Dynamische Region weiter stärken : Die großen Energieversorger im Rheinland rücken näher zusammen

Die Eon-Tochter Westenergie und die Kölner RheinEnergie rücken näher zusammen. Die beiden Versorger wollen unter anderem ihre Stadtwerke-Beteiligungen im Rheinland zusammenführen, wie die Unternehmen am Freitag berichteten. Ziel der Zusammenarbeit sei es, die dynamische rheinische Region weiter zu stärken.

Westenergie sei in der Region Partner für mittelgroße und kleinere Stadtwerke, RheinEnergie sei mit ihren Geschäftsmodellen auf städtische Zentren ausgerichtet.

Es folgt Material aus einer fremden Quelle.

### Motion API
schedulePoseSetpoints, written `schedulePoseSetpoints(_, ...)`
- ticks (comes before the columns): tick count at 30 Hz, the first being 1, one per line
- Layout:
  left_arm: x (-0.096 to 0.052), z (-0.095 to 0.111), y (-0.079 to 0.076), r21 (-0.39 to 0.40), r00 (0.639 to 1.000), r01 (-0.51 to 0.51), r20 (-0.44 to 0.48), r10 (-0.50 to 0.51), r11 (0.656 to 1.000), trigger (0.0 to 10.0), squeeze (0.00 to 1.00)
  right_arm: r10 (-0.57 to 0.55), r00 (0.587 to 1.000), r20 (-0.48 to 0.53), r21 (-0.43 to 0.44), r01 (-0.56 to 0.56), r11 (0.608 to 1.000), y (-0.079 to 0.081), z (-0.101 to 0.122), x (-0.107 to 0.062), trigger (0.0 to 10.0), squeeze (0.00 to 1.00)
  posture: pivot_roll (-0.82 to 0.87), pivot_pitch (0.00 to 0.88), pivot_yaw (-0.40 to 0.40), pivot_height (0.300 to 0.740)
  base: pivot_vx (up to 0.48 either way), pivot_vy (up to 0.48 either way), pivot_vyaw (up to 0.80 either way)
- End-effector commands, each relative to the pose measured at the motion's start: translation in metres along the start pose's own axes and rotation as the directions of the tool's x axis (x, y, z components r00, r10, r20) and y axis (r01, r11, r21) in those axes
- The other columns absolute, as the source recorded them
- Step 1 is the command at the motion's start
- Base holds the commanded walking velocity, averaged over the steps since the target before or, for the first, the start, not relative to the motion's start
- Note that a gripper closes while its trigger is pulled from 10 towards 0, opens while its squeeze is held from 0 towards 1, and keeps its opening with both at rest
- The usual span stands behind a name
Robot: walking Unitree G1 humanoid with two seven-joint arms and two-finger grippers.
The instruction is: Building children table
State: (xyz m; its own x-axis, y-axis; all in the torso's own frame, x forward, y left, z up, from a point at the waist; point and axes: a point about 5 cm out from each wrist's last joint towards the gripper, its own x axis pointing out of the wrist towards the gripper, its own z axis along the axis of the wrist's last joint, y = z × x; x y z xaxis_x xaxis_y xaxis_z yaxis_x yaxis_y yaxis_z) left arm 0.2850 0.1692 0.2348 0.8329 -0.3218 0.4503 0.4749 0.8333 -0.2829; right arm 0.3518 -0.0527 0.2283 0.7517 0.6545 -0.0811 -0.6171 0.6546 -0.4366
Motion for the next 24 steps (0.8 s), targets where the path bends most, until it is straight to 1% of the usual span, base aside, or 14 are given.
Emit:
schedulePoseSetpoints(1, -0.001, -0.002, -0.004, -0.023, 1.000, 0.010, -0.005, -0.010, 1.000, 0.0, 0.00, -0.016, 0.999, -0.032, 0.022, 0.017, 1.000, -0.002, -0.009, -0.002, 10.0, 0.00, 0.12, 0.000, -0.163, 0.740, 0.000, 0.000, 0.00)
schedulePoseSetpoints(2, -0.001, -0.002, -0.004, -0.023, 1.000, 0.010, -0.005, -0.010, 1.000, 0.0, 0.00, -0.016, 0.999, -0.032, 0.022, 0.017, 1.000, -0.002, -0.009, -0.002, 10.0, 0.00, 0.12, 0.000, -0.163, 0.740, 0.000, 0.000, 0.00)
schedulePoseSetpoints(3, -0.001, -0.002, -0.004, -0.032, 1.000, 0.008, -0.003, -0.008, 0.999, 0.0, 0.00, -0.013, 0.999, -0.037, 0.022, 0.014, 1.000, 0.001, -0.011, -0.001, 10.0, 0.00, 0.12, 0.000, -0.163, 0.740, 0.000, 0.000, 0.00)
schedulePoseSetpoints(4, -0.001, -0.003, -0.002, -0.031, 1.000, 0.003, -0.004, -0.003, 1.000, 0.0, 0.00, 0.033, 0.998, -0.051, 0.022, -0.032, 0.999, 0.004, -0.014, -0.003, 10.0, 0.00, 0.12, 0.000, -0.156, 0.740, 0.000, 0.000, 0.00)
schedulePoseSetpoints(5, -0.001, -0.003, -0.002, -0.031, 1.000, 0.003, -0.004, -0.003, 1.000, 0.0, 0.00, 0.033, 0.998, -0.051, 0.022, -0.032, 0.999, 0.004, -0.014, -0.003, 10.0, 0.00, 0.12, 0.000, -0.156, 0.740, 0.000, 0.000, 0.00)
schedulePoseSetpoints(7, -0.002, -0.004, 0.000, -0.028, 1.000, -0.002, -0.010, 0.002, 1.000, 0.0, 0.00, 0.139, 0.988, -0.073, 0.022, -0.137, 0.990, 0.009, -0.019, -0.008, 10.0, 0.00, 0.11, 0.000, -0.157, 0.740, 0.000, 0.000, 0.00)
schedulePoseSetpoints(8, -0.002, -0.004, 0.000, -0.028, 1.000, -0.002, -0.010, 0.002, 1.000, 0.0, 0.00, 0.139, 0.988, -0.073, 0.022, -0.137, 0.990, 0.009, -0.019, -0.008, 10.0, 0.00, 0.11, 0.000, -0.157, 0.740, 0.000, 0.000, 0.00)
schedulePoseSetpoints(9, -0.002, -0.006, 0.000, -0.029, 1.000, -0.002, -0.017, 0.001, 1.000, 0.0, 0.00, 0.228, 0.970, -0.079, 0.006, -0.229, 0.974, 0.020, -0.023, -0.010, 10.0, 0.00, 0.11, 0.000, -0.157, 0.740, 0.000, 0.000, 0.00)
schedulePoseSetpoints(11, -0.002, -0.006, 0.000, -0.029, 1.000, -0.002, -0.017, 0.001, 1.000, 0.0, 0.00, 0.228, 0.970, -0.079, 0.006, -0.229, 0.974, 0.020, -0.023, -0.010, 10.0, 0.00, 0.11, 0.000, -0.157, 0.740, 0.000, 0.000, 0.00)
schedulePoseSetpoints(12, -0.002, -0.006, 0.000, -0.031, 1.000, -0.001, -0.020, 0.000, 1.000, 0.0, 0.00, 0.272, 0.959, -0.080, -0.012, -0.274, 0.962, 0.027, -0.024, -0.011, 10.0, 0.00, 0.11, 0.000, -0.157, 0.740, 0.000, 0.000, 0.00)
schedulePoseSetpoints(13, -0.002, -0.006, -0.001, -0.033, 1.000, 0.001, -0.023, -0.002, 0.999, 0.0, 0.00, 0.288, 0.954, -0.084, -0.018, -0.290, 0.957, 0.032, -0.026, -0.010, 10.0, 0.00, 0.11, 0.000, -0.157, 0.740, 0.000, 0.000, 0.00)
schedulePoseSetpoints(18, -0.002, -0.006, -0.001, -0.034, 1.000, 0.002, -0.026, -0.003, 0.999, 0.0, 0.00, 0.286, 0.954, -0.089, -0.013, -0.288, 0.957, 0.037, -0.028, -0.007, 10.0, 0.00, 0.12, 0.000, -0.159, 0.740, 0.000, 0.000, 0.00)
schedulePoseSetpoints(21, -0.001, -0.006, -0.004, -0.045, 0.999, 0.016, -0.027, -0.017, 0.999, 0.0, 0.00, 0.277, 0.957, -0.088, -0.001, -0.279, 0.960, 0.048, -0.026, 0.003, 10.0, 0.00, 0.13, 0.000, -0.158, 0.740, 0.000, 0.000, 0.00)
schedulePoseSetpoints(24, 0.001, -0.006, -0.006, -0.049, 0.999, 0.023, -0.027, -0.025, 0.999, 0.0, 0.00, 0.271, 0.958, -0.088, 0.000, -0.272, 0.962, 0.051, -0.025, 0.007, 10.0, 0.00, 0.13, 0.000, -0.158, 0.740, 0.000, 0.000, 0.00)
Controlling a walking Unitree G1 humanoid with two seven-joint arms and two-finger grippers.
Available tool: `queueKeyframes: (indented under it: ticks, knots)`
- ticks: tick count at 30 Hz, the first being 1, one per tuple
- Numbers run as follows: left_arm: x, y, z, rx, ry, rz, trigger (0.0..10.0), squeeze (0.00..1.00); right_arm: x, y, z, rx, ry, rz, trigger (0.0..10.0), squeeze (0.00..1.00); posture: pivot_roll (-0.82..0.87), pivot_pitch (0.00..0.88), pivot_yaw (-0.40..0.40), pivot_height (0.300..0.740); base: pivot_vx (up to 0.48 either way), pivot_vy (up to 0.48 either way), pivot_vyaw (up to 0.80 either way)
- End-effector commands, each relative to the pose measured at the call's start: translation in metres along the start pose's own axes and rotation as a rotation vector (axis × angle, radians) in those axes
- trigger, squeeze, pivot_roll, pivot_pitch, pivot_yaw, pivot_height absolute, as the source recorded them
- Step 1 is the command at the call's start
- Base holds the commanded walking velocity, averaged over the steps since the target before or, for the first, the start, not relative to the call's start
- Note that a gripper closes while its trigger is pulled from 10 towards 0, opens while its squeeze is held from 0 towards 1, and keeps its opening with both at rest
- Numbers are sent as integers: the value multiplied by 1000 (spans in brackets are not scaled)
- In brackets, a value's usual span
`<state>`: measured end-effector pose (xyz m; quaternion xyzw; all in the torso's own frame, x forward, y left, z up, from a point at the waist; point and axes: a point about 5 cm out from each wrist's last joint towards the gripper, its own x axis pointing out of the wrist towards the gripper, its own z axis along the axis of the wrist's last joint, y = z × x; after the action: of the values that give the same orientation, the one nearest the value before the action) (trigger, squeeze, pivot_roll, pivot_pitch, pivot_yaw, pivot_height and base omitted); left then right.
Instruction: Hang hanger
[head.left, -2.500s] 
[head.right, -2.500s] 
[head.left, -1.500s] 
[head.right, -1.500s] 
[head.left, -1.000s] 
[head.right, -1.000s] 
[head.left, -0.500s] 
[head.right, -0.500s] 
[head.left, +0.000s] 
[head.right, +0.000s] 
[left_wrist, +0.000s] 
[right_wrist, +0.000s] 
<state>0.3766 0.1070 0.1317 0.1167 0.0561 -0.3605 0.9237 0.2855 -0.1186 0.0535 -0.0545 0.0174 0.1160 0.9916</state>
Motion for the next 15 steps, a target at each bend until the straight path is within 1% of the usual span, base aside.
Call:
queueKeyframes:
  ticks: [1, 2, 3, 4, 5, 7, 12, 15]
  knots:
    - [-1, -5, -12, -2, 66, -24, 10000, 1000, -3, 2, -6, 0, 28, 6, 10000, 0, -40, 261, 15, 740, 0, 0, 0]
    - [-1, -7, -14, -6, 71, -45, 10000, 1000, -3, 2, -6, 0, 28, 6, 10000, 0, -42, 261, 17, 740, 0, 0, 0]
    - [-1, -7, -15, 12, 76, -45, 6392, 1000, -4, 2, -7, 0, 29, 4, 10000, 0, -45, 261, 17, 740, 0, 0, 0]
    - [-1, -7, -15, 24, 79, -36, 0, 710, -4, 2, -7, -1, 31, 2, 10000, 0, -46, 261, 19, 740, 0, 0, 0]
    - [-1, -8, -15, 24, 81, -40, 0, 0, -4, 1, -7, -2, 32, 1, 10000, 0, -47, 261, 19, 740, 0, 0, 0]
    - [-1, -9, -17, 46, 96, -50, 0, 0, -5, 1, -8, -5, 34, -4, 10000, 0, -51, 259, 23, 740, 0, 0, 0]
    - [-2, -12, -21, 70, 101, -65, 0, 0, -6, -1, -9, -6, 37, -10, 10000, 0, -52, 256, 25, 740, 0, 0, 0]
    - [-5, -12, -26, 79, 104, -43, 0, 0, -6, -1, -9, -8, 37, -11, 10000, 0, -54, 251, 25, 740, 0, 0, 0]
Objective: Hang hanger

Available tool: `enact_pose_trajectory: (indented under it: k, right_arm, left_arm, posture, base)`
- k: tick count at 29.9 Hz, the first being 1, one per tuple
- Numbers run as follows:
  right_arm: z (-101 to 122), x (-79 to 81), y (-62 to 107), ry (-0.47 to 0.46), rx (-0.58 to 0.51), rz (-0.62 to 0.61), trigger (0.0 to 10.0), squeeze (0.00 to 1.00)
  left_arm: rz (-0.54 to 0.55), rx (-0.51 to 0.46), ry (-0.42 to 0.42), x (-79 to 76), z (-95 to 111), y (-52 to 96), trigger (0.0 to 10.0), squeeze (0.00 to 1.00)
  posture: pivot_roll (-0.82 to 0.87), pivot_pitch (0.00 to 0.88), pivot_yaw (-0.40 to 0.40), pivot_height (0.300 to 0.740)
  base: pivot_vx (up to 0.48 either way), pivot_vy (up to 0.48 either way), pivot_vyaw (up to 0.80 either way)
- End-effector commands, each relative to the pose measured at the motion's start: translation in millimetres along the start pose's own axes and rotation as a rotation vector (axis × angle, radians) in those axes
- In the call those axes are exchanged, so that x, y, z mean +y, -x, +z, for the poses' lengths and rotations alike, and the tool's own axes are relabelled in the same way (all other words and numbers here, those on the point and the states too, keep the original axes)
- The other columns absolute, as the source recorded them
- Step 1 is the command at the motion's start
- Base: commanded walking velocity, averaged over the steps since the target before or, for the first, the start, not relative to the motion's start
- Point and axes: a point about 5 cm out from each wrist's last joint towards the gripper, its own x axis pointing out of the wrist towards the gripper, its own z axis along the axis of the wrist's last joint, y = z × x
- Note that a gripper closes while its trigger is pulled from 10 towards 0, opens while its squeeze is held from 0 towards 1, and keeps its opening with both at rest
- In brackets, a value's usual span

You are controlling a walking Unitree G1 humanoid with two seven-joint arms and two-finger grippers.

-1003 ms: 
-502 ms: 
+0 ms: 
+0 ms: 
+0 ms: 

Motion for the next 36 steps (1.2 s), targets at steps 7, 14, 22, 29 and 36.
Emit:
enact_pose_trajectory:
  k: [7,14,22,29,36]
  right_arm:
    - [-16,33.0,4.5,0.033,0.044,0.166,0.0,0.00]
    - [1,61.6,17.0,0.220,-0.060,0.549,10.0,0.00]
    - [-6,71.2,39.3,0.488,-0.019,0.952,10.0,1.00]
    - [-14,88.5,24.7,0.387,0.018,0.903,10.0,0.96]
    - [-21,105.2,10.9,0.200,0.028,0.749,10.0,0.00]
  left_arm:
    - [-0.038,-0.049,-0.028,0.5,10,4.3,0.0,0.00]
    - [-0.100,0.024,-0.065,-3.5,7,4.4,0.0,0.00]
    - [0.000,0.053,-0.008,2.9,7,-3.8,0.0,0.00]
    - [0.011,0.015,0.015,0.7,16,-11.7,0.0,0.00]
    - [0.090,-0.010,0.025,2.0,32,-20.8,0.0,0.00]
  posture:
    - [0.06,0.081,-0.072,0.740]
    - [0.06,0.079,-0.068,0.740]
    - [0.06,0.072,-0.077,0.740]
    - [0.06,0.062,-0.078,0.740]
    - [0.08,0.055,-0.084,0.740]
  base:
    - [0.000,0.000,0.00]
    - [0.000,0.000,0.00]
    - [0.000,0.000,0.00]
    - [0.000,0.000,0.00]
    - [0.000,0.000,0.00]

Die geplante engere Zusammenarbeit biete zusätzliche Chancen für die Kommunen und Stadtwerke der Region.

Die beiden Versorger sind bereits miteinander verflochten. Westenergie hält 20 Prozent an RheinEnergie, Haupteigentümer ist mit 80 Prozent die Stadt Köln. Gemeinsam gehört ihnen der Versorger Rhenag, der bereits zahlreiche Beteiligungen an Stadtwerken hält. Bisher ist Westenergie mit zwei Dritteln des Grundkapitals Mehrheitseigentümer. Künftig soll RheinEnergie die Mehrheit an der Rhenag übernehmen. Gleichzeitig will Westenergie ihre Anteile an RheinEnergie moderat erhöhen, wie es in der Mitteilung heißt.

Westenergie versorgt nach eigenen Angaben über 6,6 Millionen Menschen in Nordrhein-Westfalen, Rheinland-Pfalz und Niedersachsen mit Strom, Gas, Wasser und Breitbandinternet. In der von RheinEnergie abgedeckten Region leben 2,5 Millionen Menschen. Die Vorstände haben den Angaben zufolge einer eine Grundlagenvereinbarung unterzeichnet. Jetzt seien Gespräche mit den Kommunen und Stadtwerken geplant. Die neue Struktur solle Anfang 2022 starten.